И пошел, тяжело опираясь на палку. А она, как всегда, заплакала – никак не могла привыкнуть к его походке. Он добрел до почты и позвонил в Ленинград. Телефонистка его узнала и, хихикая, сразу соединила. Пилар сказал Мещерякову то, что говорят в подобных случаях все кинорежиссеры: что съемка уже назначена и поэтому мир обрушится, а его, Пилара, съест живьем директор студии, если Мещеряков не прибудет шестнадцатого. Гоша отлично знал, что в кино все – срочно и тем не менее все удивительно легко переносится и, как оказывается потом, даже с пользой для дела. Он все это знал, но ответил Пилару, что приедет к утру в Ленинград. Ему хотелось работать, и тяжко было оставаться в этом городе: ему опять начинало казаться, что она раскаивается и ждет его. И он пошел на электричку. Он шел по тропинке через березовую рощу и думал о роли. Думать о роли было удобно, потому что тогда он думал и о ней. Он решил выбрать для пробы эпизод «После убийства Настасьи Филипповны», когда Рогожин показывает ее тело князю Мышкину. Мещеряков знал, как убил Настасью Филипповну Рогожин – это он теперь точно знал… Так он прошел метров двести и остановился – он сильно устал, был совсем мокрый, и остро болело в груди. Отдохнув, он пошел дальше. Когда он вышел из рощи, электричка подходила к станции. Он решил успеть на нее. И побежал, низко приседая и радуясь, как весело он торопится – совсем как в детстве. Электричка уже остановилась, когда, схватившись за перила, он начал скакать вверх по ступенькам платформы. Его обгоняли. Впереди бежала девушка, волоча за собой мешок. Из мешка сыпались огурцы, стуча по доскам, и он, чтобы не споткнуться, все время глядел себе под ноги. Раздался гудок электрички. Два матросика держали плечами двери вагона – не давали захлопнуться. Девушка с мешком уже вскочила в вагон, и он увидел ноги девушки, мучительно стройные, загорелые, совсем ее ноги.
– Давай, отец! – кричали матросики, все придерживая плечами двери. Мещеряков был молодцом – он почти успел на электричку. Он уже был на верхней ступеньке, но вдруг остановился, постоял и упал спиной назад – вниз, по ступенькам платформы. В пять часов вечера того же дня июльское солнце висело за высокими окнами театра, и тяжелые портьеры были опущены.

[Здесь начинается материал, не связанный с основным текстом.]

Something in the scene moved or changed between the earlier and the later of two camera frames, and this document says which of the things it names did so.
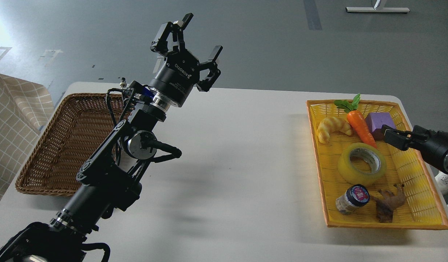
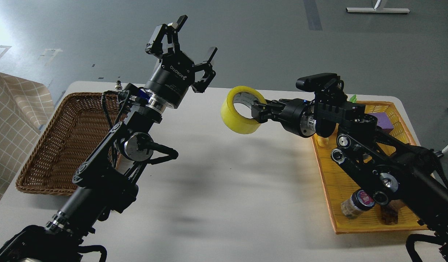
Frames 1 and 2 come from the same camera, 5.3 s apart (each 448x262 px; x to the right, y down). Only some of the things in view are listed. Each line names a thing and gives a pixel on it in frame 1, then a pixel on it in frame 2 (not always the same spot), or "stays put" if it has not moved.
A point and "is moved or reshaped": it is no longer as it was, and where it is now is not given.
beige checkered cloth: x=20 y=110 stays put
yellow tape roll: x=371 y=154 is moved or reshaped
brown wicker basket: x=75 y=130 stays put
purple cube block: x=375 y=121 stays put
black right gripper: x=432 y=145 → x=297 y=116
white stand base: x=376 y=9 stays put
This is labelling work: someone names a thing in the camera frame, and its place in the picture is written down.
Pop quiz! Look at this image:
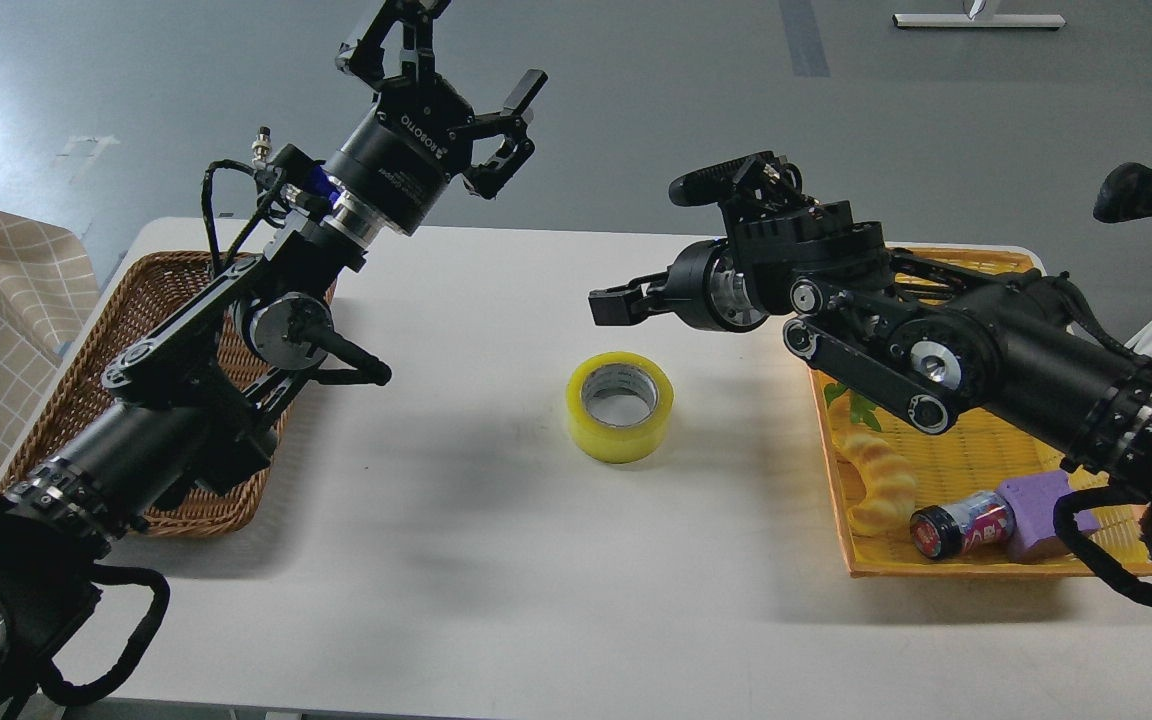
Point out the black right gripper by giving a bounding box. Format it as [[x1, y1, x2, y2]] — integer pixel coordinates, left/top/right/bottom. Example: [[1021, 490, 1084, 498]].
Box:
[[588, 240, 768, 333]]

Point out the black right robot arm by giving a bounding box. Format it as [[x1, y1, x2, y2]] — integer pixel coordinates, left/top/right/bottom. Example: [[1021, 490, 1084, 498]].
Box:
[[589, 151, 1152, 607]]

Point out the orange toy carrot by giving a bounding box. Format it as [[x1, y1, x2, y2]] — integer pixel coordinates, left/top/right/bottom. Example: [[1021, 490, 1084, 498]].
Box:
[[823, 381, 882, 433]]

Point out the purple foam block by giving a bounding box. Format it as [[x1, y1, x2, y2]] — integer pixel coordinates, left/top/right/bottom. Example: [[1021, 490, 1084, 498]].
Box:
[[995, 469, 1074, 564]]

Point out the yellow tape roll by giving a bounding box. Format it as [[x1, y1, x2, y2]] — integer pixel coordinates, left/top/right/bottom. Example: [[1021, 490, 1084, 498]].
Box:
[[564, 351, 675, 464]]

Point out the yellow plastic basket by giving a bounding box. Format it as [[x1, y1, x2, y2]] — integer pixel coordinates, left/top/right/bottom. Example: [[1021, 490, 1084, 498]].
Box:
[[809, 243, 1152, 579]]

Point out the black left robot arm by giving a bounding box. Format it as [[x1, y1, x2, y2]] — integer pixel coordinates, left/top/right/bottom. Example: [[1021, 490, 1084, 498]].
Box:
[[0, 1, 547, 717]]

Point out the white stand base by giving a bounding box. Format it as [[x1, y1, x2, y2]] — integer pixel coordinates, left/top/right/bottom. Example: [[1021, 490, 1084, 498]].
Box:
[[890, 1, 1068, 31]]

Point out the brown wicker basket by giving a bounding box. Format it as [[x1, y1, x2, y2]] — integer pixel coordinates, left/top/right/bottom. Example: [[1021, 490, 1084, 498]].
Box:
[[3, 252, 335, 555]]

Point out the small dark can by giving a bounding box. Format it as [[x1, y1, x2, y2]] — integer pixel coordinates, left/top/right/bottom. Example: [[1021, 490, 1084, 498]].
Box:
[[908, 491, 1015, 561]]

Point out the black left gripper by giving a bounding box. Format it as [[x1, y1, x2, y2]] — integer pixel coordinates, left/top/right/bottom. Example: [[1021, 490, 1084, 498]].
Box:
[[321, 0, 550, 238]]

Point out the yellow toy croissant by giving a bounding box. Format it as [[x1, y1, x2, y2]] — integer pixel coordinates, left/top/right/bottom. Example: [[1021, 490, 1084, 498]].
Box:
[[832, 429, 916, 537]]

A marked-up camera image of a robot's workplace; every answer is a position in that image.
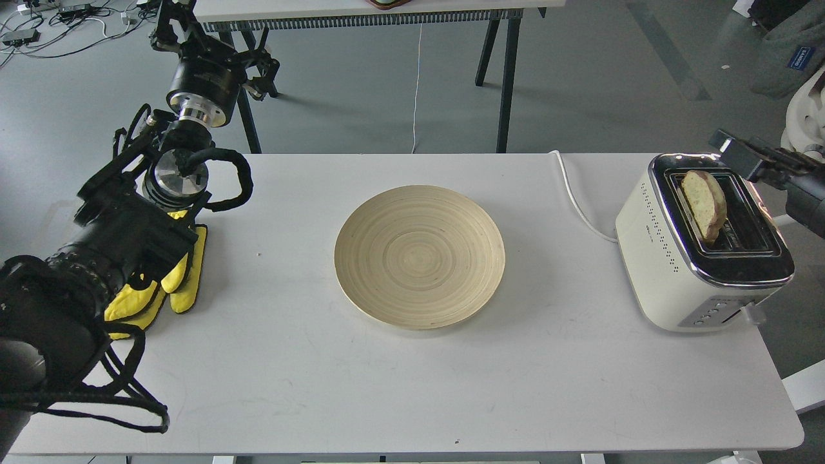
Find background table with black legs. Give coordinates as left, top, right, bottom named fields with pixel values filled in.
left=194, top=1, right=566, bottom=153

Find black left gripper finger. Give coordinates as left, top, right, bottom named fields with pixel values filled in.
left=242, top=28, right=280, bottom=100
left=150, top=1, right=208, bottom=52

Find slice of bread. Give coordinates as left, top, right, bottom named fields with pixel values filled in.
left=681, top=170, right=728, bottom=246

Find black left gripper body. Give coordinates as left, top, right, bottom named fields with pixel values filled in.
left=167, top=43, right=258, bottom=128

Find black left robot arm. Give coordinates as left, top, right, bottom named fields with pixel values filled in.
left=2, top=1, right=280, bottom=456

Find brown object on background table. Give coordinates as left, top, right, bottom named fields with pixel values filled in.
left=367, top=0, right=409, bottom=10

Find thin white hanging cable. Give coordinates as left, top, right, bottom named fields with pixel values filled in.
left=411, top=23, right=423, bottom=154

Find cream white toaster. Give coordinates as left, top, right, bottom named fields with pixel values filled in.
left=616, top=153, right=795, bottom=334

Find white toaster power cable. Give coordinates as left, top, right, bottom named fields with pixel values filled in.
left=549, top=150, right=619, bottom=244

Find round bamboo plate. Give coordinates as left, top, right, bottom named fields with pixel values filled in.
left=333, top=185, right=506, bottom=330

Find floor cables and power strips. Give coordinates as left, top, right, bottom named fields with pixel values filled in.
left=0, top=0, right=159, bottom=69

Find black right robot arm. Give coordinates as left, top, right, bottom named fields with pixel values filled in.
left=709, top=130, right=824, bottom=238

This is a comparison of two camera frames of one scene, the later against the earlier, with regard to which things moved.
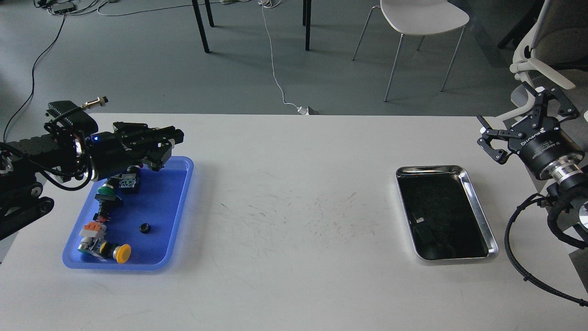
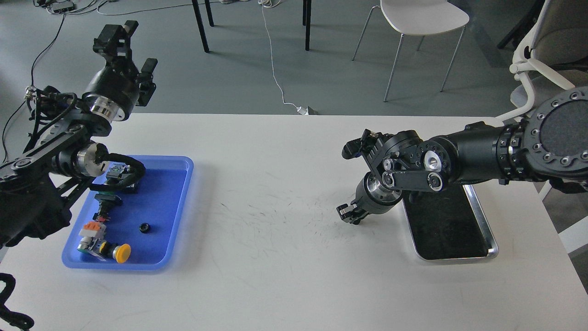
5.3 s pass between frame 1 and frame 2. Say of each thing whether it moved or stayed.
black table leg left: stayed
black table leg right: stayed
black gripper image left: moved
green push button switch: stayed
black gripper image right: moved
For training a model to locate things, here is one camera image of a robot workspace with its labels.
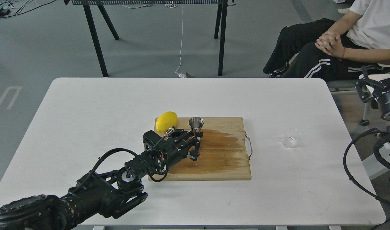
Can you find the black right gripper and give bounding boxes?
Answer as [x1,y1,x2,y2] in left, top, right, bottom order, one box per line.
[355,65,390,121]

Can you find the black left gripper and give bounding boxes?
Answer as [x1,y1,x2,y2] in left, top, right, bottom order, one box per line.
[141,128,202,171]

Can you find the steel jigger measuring cup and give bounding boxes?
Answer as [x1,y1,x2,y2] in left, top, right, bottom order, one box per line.
[189,117,204,136]

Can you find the clear glass cup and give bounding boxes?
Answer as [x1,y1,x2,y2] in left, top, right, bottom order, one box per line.
[281,128,301,149]

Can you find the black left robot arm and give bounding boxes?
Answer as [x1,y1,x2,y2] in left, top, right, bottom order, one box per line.
[0,127,204,230]

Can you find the person's clasped hands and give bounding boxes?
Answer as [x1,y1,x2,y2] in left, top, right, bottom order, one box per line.
[315,32,345,59]

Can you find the yellow lemon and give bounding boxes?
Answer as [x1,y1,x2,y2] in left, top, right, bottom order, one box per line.
[155,111,178,133]

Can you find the wooden cutting board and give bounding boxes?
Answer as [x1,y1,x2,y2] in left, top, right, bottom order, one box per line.
[165,117,252,181]

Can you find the seated person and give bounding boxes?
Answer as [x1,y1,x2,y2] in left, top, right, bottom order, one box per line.
[262,0,390,82]

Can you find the black trestle table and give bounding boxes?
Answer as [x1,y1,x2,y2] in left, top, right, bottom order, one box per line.
[64,0,235,77]

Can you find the white power cable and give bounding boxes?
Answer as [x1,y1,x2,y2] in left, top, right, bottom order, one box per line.
[174,3,193,78]

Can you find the cables on floor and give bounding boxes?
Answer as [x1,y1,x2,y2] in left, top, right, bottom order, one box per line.
[0,0,56,23]

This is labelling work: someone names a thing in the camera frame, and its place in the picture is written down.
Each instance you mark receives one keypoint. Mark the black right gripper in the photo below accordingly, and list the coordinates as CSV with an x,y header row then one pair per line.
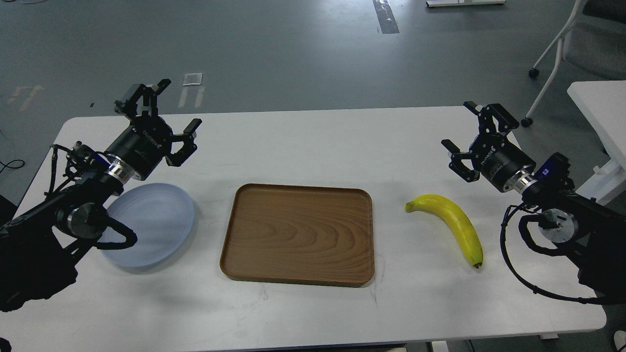
x,y
492,154

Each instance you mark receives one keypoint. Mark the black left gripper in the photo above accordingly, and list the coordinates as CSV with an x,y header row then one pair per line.
x,y
143,145

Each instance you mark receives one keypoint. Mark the yellow banana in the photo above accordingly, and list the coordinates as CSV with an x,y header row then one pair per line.
x,y
455,218

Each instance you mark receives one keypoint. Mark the light blue plate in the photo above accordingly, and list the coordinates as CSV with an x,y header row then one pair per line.
x,y
160,214

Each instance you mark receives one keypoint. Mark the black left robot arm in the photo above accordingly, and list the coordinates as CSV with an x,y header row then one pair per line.
x,y
41,248

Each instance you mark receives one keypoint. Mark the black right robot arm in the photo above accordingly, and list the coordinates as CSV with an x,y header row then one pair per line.
x,y
557,222

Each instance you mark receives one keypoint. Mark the white side table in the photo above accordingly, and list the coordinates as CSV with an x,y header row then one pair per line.
x,y
603,104

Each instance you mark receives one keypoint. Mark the white office chair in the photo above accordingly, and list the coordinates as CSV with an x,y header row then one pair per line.
x,y
587,46

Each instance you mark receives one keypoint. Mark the brown wooden tray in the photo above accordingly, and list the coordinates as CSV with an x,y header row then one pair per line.
x,y
301,235

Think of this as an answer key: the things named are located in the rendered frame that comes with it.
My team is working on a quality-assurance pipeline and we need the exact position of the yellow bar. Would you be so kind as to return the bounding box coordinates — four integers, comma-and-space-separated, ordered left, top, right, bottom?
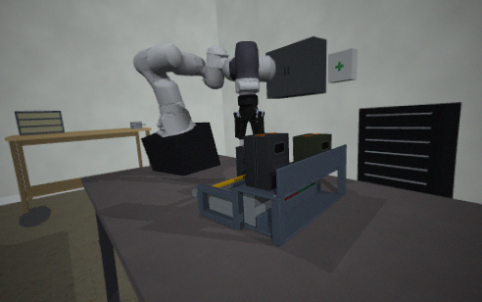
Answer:
212, 175, 246, 187

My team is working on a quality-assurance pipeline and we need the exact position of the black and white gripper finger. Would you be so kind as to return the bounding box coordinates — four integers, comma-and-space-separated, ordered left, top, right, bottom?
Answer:
233, 111, 248, 146
247, 110, 265, 134

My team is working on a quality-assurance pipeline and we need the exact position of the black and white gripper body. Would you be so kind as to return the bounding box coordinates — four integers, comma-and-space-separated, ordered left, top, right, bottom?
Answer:
238, 95, 259, 121

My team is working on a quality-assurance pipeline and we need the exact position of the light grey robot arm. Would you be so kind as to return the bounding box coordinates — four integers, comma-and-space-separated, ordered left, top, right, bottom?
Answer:
133, 41, 276, 137

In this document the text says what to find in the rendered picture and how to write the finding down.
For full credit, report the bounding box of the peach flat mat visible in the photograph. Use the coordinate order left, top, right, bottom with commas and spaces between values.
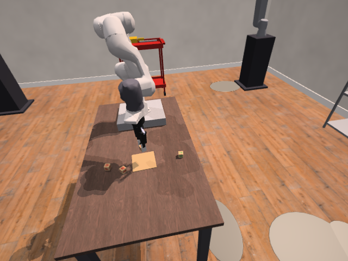
132, 151, 157, 172

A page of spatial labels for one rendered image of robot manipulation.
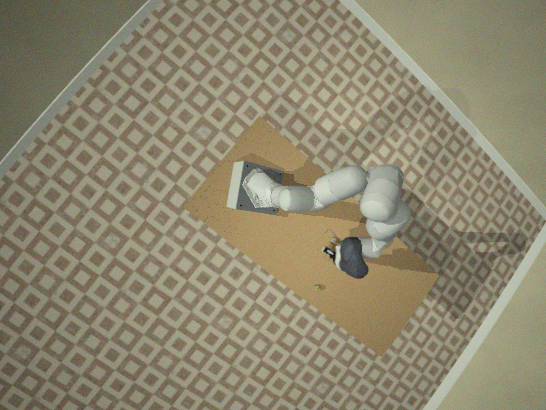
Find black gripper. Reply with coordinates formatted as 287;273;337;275
321;247;336;265

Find tan flat mat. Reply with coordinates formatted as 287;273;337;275
313;229;341;260

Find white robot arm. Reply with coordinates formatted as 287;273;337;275
242;164;411;279

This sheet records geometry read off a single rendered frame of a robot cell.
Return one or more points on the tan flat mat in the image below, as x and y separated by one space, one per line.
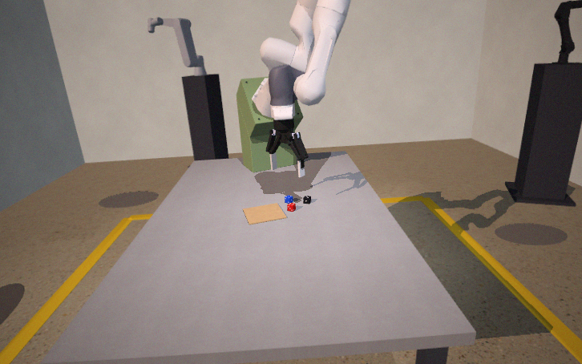
264 213

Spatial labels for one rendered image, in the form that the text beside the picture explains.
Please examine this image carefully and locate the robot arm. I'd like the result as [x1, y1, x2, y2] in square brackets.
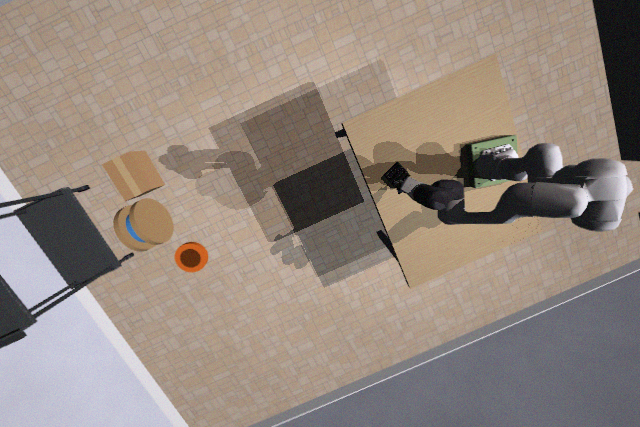
[400, 143, 633, 231]

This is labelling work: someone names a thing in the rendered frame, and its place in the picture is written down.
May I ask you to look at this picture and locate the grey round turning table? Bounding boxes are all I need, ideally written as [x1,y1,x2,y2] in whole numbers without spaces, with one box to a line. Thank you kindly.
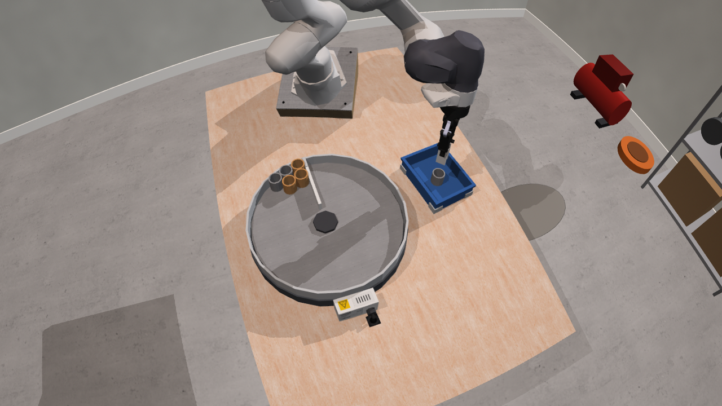
[245,154,409,327]

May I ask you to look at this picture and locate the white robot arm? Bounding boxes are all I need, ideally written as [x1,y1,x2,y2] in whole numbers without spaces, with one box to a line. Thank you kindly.
[262,0,485,108]

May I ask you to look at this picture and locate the grey metal bushing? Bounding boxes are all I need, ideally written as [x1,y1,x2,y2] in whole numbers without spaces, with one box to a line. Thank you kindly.
[279,165,293,179]
[431,168,445,186]
[268,173,283,192]

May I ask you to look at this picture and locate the bronze bushing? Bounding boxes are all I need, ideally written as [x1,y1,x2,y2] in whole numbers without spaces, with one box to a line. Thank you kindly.
[291,158,305,175]
[294,169,309,188]
[282,175,297,195]

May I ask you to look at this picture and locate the blue plastic crate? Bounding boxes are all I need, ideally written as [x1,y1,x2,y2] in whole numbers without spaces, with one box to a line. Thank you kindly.
[400,144,476,214]

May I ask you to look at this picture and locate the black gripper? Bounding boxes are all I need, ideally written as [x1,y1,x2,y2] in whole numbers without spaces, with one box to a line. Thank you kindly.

Только в дальнем конце фойе, у входа в буфет, занавеси были отдернуты, и солнце лилось потоками на пол, на стены – горели стекла актерских фотографий и сверкал паркет. В затененной части пустынного фойе (в театре был выходной) сидели двое: режиссер К. и молодой критик Ф. (После размолвки между режиссером К. и критиком Д. по причине восторженных отзывов о Мещерякове критик Ф. занял место главного почитателя режиссера К.) Критик Ф. только что посмотрел макет декорации «Прометея», после чего сделал несколько кругов по фойе и уселся молча рядом с режиссером (это круговращение означало: макет прекрасен и слов нет).